Por Santo Afonso Maria de Ligório.
Diz São João que, achando-se os apóstolos juntos numa casa e estando as portas fechadas, Jesus Cristo ressuscitado entrou ali. E pondo-se no meio, disse-lhes duas vezes: A paz esteja convosco. Repetiu as mesmas palavras oito dias depois, aparecendo-lhes mais uma vez, estando fechadas as portas. “A paz esteja convosco”. Com estas palavras Jesus Cristo quis nos dar a entender “que Ele é a nossa paz. Ele, que dos dois fez um, desfazendo em sua carne, com o sacrifício de sua vida, o inconsistente muro de separação, as inimizades”.
Com efeito: só em Deus se acha a verdadeira paz; porque, tendo Deus criado os homens para si mesmo, o Bem infinito, só Ele pode plenamente satisfazê-los. Diz a Escritura: “Deleita-te no Senhor, e Ele concederá o que teu coração deseja”. Quando alguém encontra as suas delícias só em Deus e não busca coisa alguma fora d’Ele, Deus cuidará em satisfazer-lhe todos os desejos do coração.
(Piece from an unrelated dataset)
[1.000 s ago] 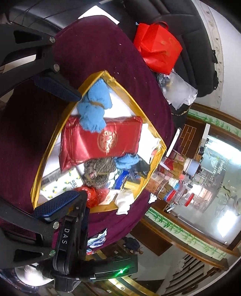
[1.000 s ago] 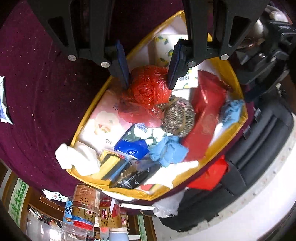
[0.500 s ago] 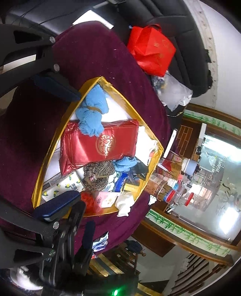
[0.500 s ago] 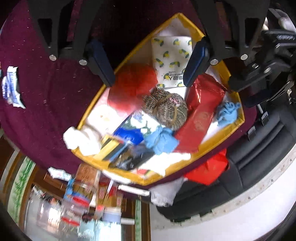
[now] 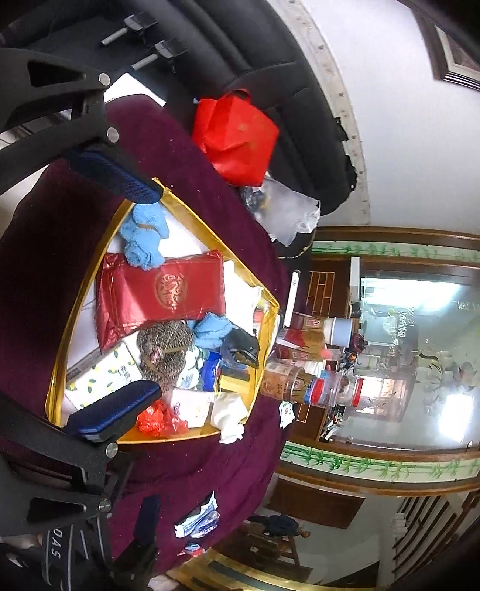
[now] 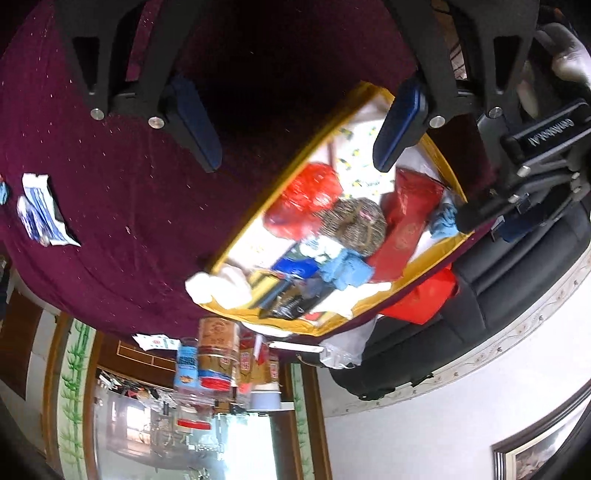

Insensatos portanto são aqueles que dizem: Bem-aventurado aquele que pode gastar dinheiro à vontade! Aquele que pode mandar nos outros! Aquele que pode gozar os prazeres que deseja. Loucura! Bem-aventurado é somente aquele que ama a Deus, aquele que diz de verdade que só Deus lhe basta. A experiência demonstra, com muita evidência, que muitos dos que o mundo chama felizes, por grandes que sejam as suas riquezas e altas as suas dignidades, todavia levam vida infeliz, nunca estão contentes, jamais gozam um dia de verdadeira paz. Ao contrário, existem tantos bons religiosos que vivem num deserto ou numa gruta, sujeitos a enfermidades, à fome, ao frio, que estão contentes e exultam de alegria. E qual o motivo disso? É porque, já que eles só se ocupam com Deus, então Deus os consola.
Ah! A paz que o Senhor faz provar a quem O ama, está acima de todas as delícias que o mundo pode dar! A paz de Deus supera todo entendimento.
“Provai e vede quão suave é o Senhor”. Ah, mundanos! Exclama o Profeta, porque desprezais a vida dos santos, sem que a tenhais experimentado? Experimentai essa vida uma única vez: afastai-vos do mundo, dai-vos a Deus, e vereis como Ele sabe vos consolar muito melhor do que todas as grandezas, e delícias que andais procurando para vossa perdição. É verdade que também os santos sofrem na vida presente grandes tribulações; mas com a resignação à vontade de Deus, nunca perdem a paz. Numa palavra, eles estão acima das adversidades e vicissitudes deste mundo, e por isso vivem sempre numa tranquilidade imperturbável.
Mas quem quiser estar sempre unido com Deus e gozar contínua paz, deve banir do coração tudo o que não seja Deus, guardar as portas dos sentidos fechadas a todas as criaturas e viver como que morto aos afetos terrestres. É exatamente o que o Senhor quis dar a entender, quando, na aparição aos apóstolos, entrou duas vezes, como narra o Evangelho, estando fechadas as portas. “Em sentido místico”, explica Santo Tomás, “devemos aprender disso que Jesus Cristo não entra em nossas almas enquanto não tivermos fechado as portas dos sentidos”.
Pai Eterno, pelo amor de Jesus Cristo, ajudai-me a romper todos os laços que me prendem ao mundo. Fazei com que eu não pense em outra coisa senão em Vos agradar. Felizes daqueles a quem só Vós bastais! Senhor, dai-me a graça de não buscar nada fora de Vós e de não desejar senão o vosso amor. Por vosso amor renuncio também às consolações espirituais. Nada mais desejo senão cumprir a vossa vontade, e dar-Vos gosto.
Ó Mãe de Deus, Maria, recomendai-me a vosso Filho, que não vos nega nada.